Under Article XI of Ordinance No. 7, “each defendant may make a statement to the Tribunal” after the closing statements have been concluded. In the Farben case 14 defendants of the 23 defendants who stood trial elected to make such personal statements, including the defendants Schmitz and von Schnitzler who had elected not to testify in their own behalf. Each of these fourteen statements by the defendants is reproduced below (subsection B). 
 
B. Final Statements of Defendants* 
 
PRESIDING JUDGE SHAKE: In accordance with the order heretofore entered by the Tribunal, it is now ready to hear the final statements of such of the defendants as have indicated their desire to address the Court. As the defendants are called they may leave the dock, come to the podium, and address the Tribunal. May I remind them that the order contemplates that they shall use not to exceed 10 minutes and if they can and will keep themselves within that limitation it will avoid the necessity of calling when the time has expired.

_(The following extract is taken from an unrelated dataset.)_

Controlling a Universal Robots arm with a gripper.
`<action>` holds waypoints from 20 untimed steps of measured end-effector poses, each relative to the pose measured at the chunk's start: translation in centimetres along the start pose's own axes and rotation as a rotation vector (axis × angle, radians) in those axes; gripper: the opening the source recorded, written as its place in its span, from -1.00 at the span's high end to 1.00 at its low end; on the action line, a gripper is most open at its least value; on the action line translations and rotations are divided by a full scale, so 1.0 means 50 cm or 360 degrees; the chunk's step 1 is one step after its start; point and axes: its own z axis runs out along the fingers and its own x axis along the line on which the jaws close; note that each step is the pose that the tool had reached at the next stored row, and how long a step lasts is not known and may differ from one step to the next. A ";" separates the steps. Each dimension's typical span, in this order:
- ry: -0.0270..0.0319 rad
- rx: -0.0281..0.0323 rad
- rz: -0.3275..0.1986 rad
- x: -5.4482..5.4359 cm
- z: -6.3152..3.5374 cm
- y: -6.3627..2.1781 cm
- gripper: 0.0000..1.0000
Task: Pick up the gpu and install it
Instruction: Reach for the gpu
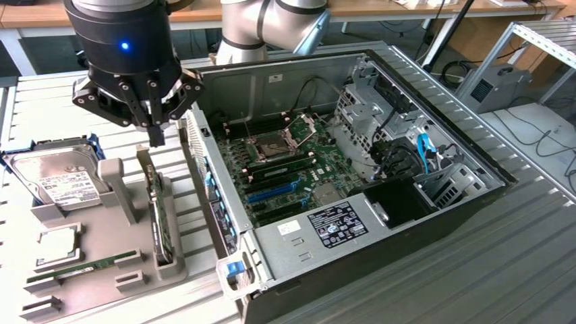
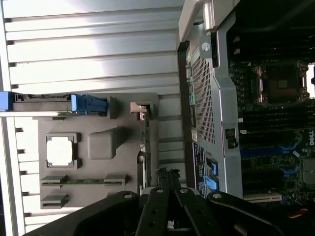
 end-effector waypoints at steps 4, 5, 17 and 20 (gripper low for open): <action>0.00000 0.00001 0.0000 0.000 0.000 -0.006 0.79; 0.00000 0.00000 0.0000 -0.001 0.001 -0.008 0.79; 0.00000 0.00001 0.0000 -0.002 0.001 -0.023 0.79; 0.00000 0.00000 0.0000 -0.002 0.001 -0.027 0.79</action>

The defendant Krauch may now address the Tribunal. 
 
1. DEFENDANT KRAUCH 
 
DEFENDANT KRAUCH: Mr. President, Your Honors:

When I heard the final plea of the prosecution yesterday, I often thought of my colleagues in the United States and in England and tried to imagine what these men would think, when they heard and read these attacks hurled at us by the prosecution. For after all, they, too, are scientists and engineers; they had similar problems. They, like us, were called upon by the state to perform certain duties. That was true then, before the world war, and that is true now, as we know from information received from the United States. A citizen cannot evade the call of the state. He must submit and must obey. The specific duty which I had to perform involved problems of caring for unemployment and their solution. This was a task that no conscientious engineer could have refused, especially nobody who, like myself, had for years observed the terrible effects of this unemployment and had wondered whether he could not do something, could not make some contribution towards eliminating this unemployment.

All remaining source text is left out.